Many people enter a relationship and they’re just projecting their desires, hopes, and fantasies onto the other person.  Things go south when the reality of the other person starts to come into focus.  “Hmmm.  She’s not who I thought she was.”
Obviously, we need sexual relationships in our lives.  Most of us do, anyway.  How enticing to have a doll, or a robot, that you can have a sexual relationship with, live out any fantasy you like, and that doll or robot never puts forward their own agenda.  They don’t have any opinions.  They have no past, only a present with you.  They don’t have any problems.  They don’t have mood swings.  Their eye never wanders.
They never get old in the human sense, and when they get old in the mechanical sense, you just buy a new one.
MB: Your book has a mix of thriller and the technology of people seeking out immortality. Where did most of your inspiration draw when you first began writing this book?
PQ:
I think about mortality a lot.  I always have.  I’ll admit that I’m not that excited about the prospect of dying.
Then a couple years ago I was riding the train from New York to Florida. The dining car only has about 20 tables, so they make you sit with people you don’t know.  This is a nice thing in that you eat your meal with people you wouldn’t meet otherwise.
One day, I had lunch in the dining car with a Manhattan real estate developer.  He was a rich guy, and talkative.  He was interested in a lot of things.
At first, he was telling me about how the Japanese are in the process of developing robots (for example, the Geminoid) that are nearly lifelike.  He was excited by this prospect.  He thought that within another ten years, the robots would be so lifelike that you wouldn’t be able to tell them apart from real people.
He also thought that lifelike but largely motionless sex dolls like the Real Doll, would soon be wed to advanced robot technologies like the Geminoid.   Throw in artificial intelligence that’s already mimicking the way human eyes see and how people make decisions, along with human voice technology that’s widely available, and you’ve got the ingredients for a very, very realistic sexbot.
The important thing, for this guy, was that the sexbots wouldn’t be real women.

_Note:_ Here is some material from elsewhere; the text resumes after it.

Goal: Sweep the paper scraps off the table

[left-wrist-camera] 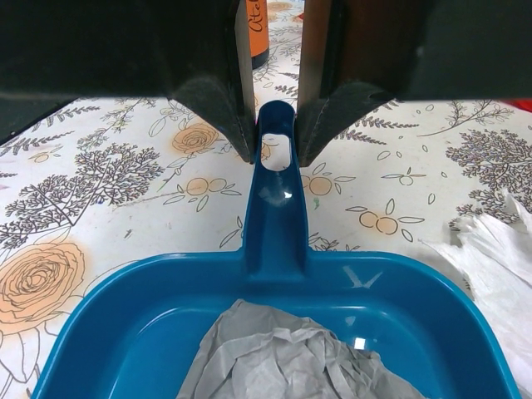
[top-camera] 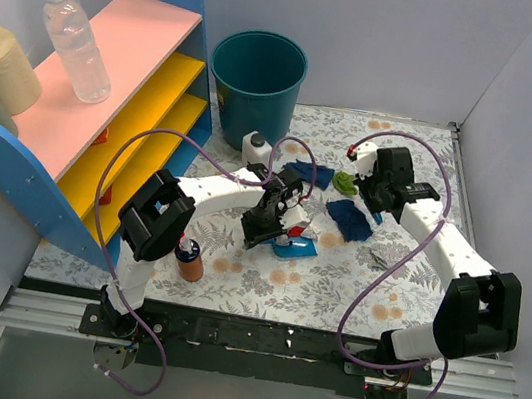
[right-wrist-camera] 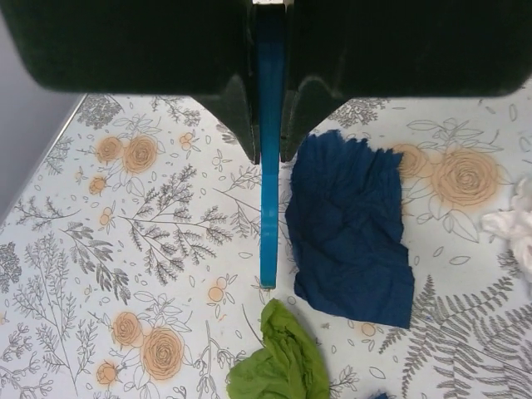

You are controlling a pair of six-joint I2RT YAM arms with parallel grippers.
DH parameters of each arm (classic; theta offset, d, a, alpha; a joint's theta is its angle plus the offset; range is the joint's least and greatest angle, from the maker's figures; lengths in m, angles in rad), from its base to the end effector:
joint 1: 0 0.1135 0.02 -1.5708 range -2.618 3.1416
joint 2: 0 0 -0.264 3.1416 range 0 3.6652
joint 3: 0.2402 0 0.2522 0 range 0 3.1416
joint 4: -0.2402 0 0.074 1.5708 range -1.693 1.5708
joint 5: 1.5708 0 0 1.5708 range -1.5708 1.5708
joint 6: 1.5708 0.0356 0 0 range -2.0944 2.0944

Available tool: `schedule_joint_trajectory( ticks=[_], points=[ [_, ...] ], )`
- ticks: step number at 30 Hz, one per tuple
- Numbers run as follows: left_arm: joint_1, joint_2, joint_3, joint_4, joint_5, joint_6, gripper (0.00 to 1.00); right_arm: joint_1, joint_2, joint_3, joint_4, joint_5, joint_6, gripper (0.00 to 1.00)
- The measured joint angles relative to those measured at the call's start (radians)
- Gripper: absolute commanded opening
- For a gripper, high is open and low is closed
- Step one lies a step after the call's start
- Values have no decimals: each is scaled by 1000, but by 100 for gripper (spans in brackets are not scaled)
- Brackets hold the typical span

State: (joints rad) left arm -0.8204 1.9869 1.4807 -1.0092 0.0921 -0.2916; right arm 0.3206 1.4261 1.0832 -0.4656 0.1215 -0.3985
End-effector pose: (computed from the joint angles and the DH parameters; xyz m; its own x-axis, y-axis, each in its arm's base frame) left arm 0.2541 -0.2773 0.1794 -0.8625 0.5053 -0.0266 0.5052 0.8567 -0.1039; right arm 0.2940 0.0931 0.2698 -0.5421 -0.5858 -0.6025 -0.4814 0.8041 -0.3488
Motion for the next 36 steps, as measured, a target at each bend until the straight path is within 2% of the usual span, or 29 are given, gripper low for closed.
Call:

This is important because real women come with so much baggage – they have opinions, ideas, moods, frustrations, children, ex-husbands, money problems, health problems, jobs, and menstrual cycles.  The real estate developer thought the ideal woman would be someone who had none of these things.  All she would have is a perfect body, forever young, and a desire to please her master.He said, “What would something like that be worth?  For me, I know I’d pay at least $100,000. At that price, I’d probably buy three of them.”

Later, he told me that he had contracted to have himself cryogenically frozen when he dies. He said that within 50 years, scientists will have perfected a process for downloading human awareness into machines.

When they do, very wealthy people will be able to live forever, more or less. When the machine starts to break down, you just swap the awareness into a different, newer, and in all likelihood, even more advanced machine.
So why was this guy planning to freeze himself?  Because he didn’t think he’d be alive long enough to see these breakthroughs.  So he plans to come back after he dies, and then be downloaded.I asked him what he thought about heaven and the idea of missing out on it.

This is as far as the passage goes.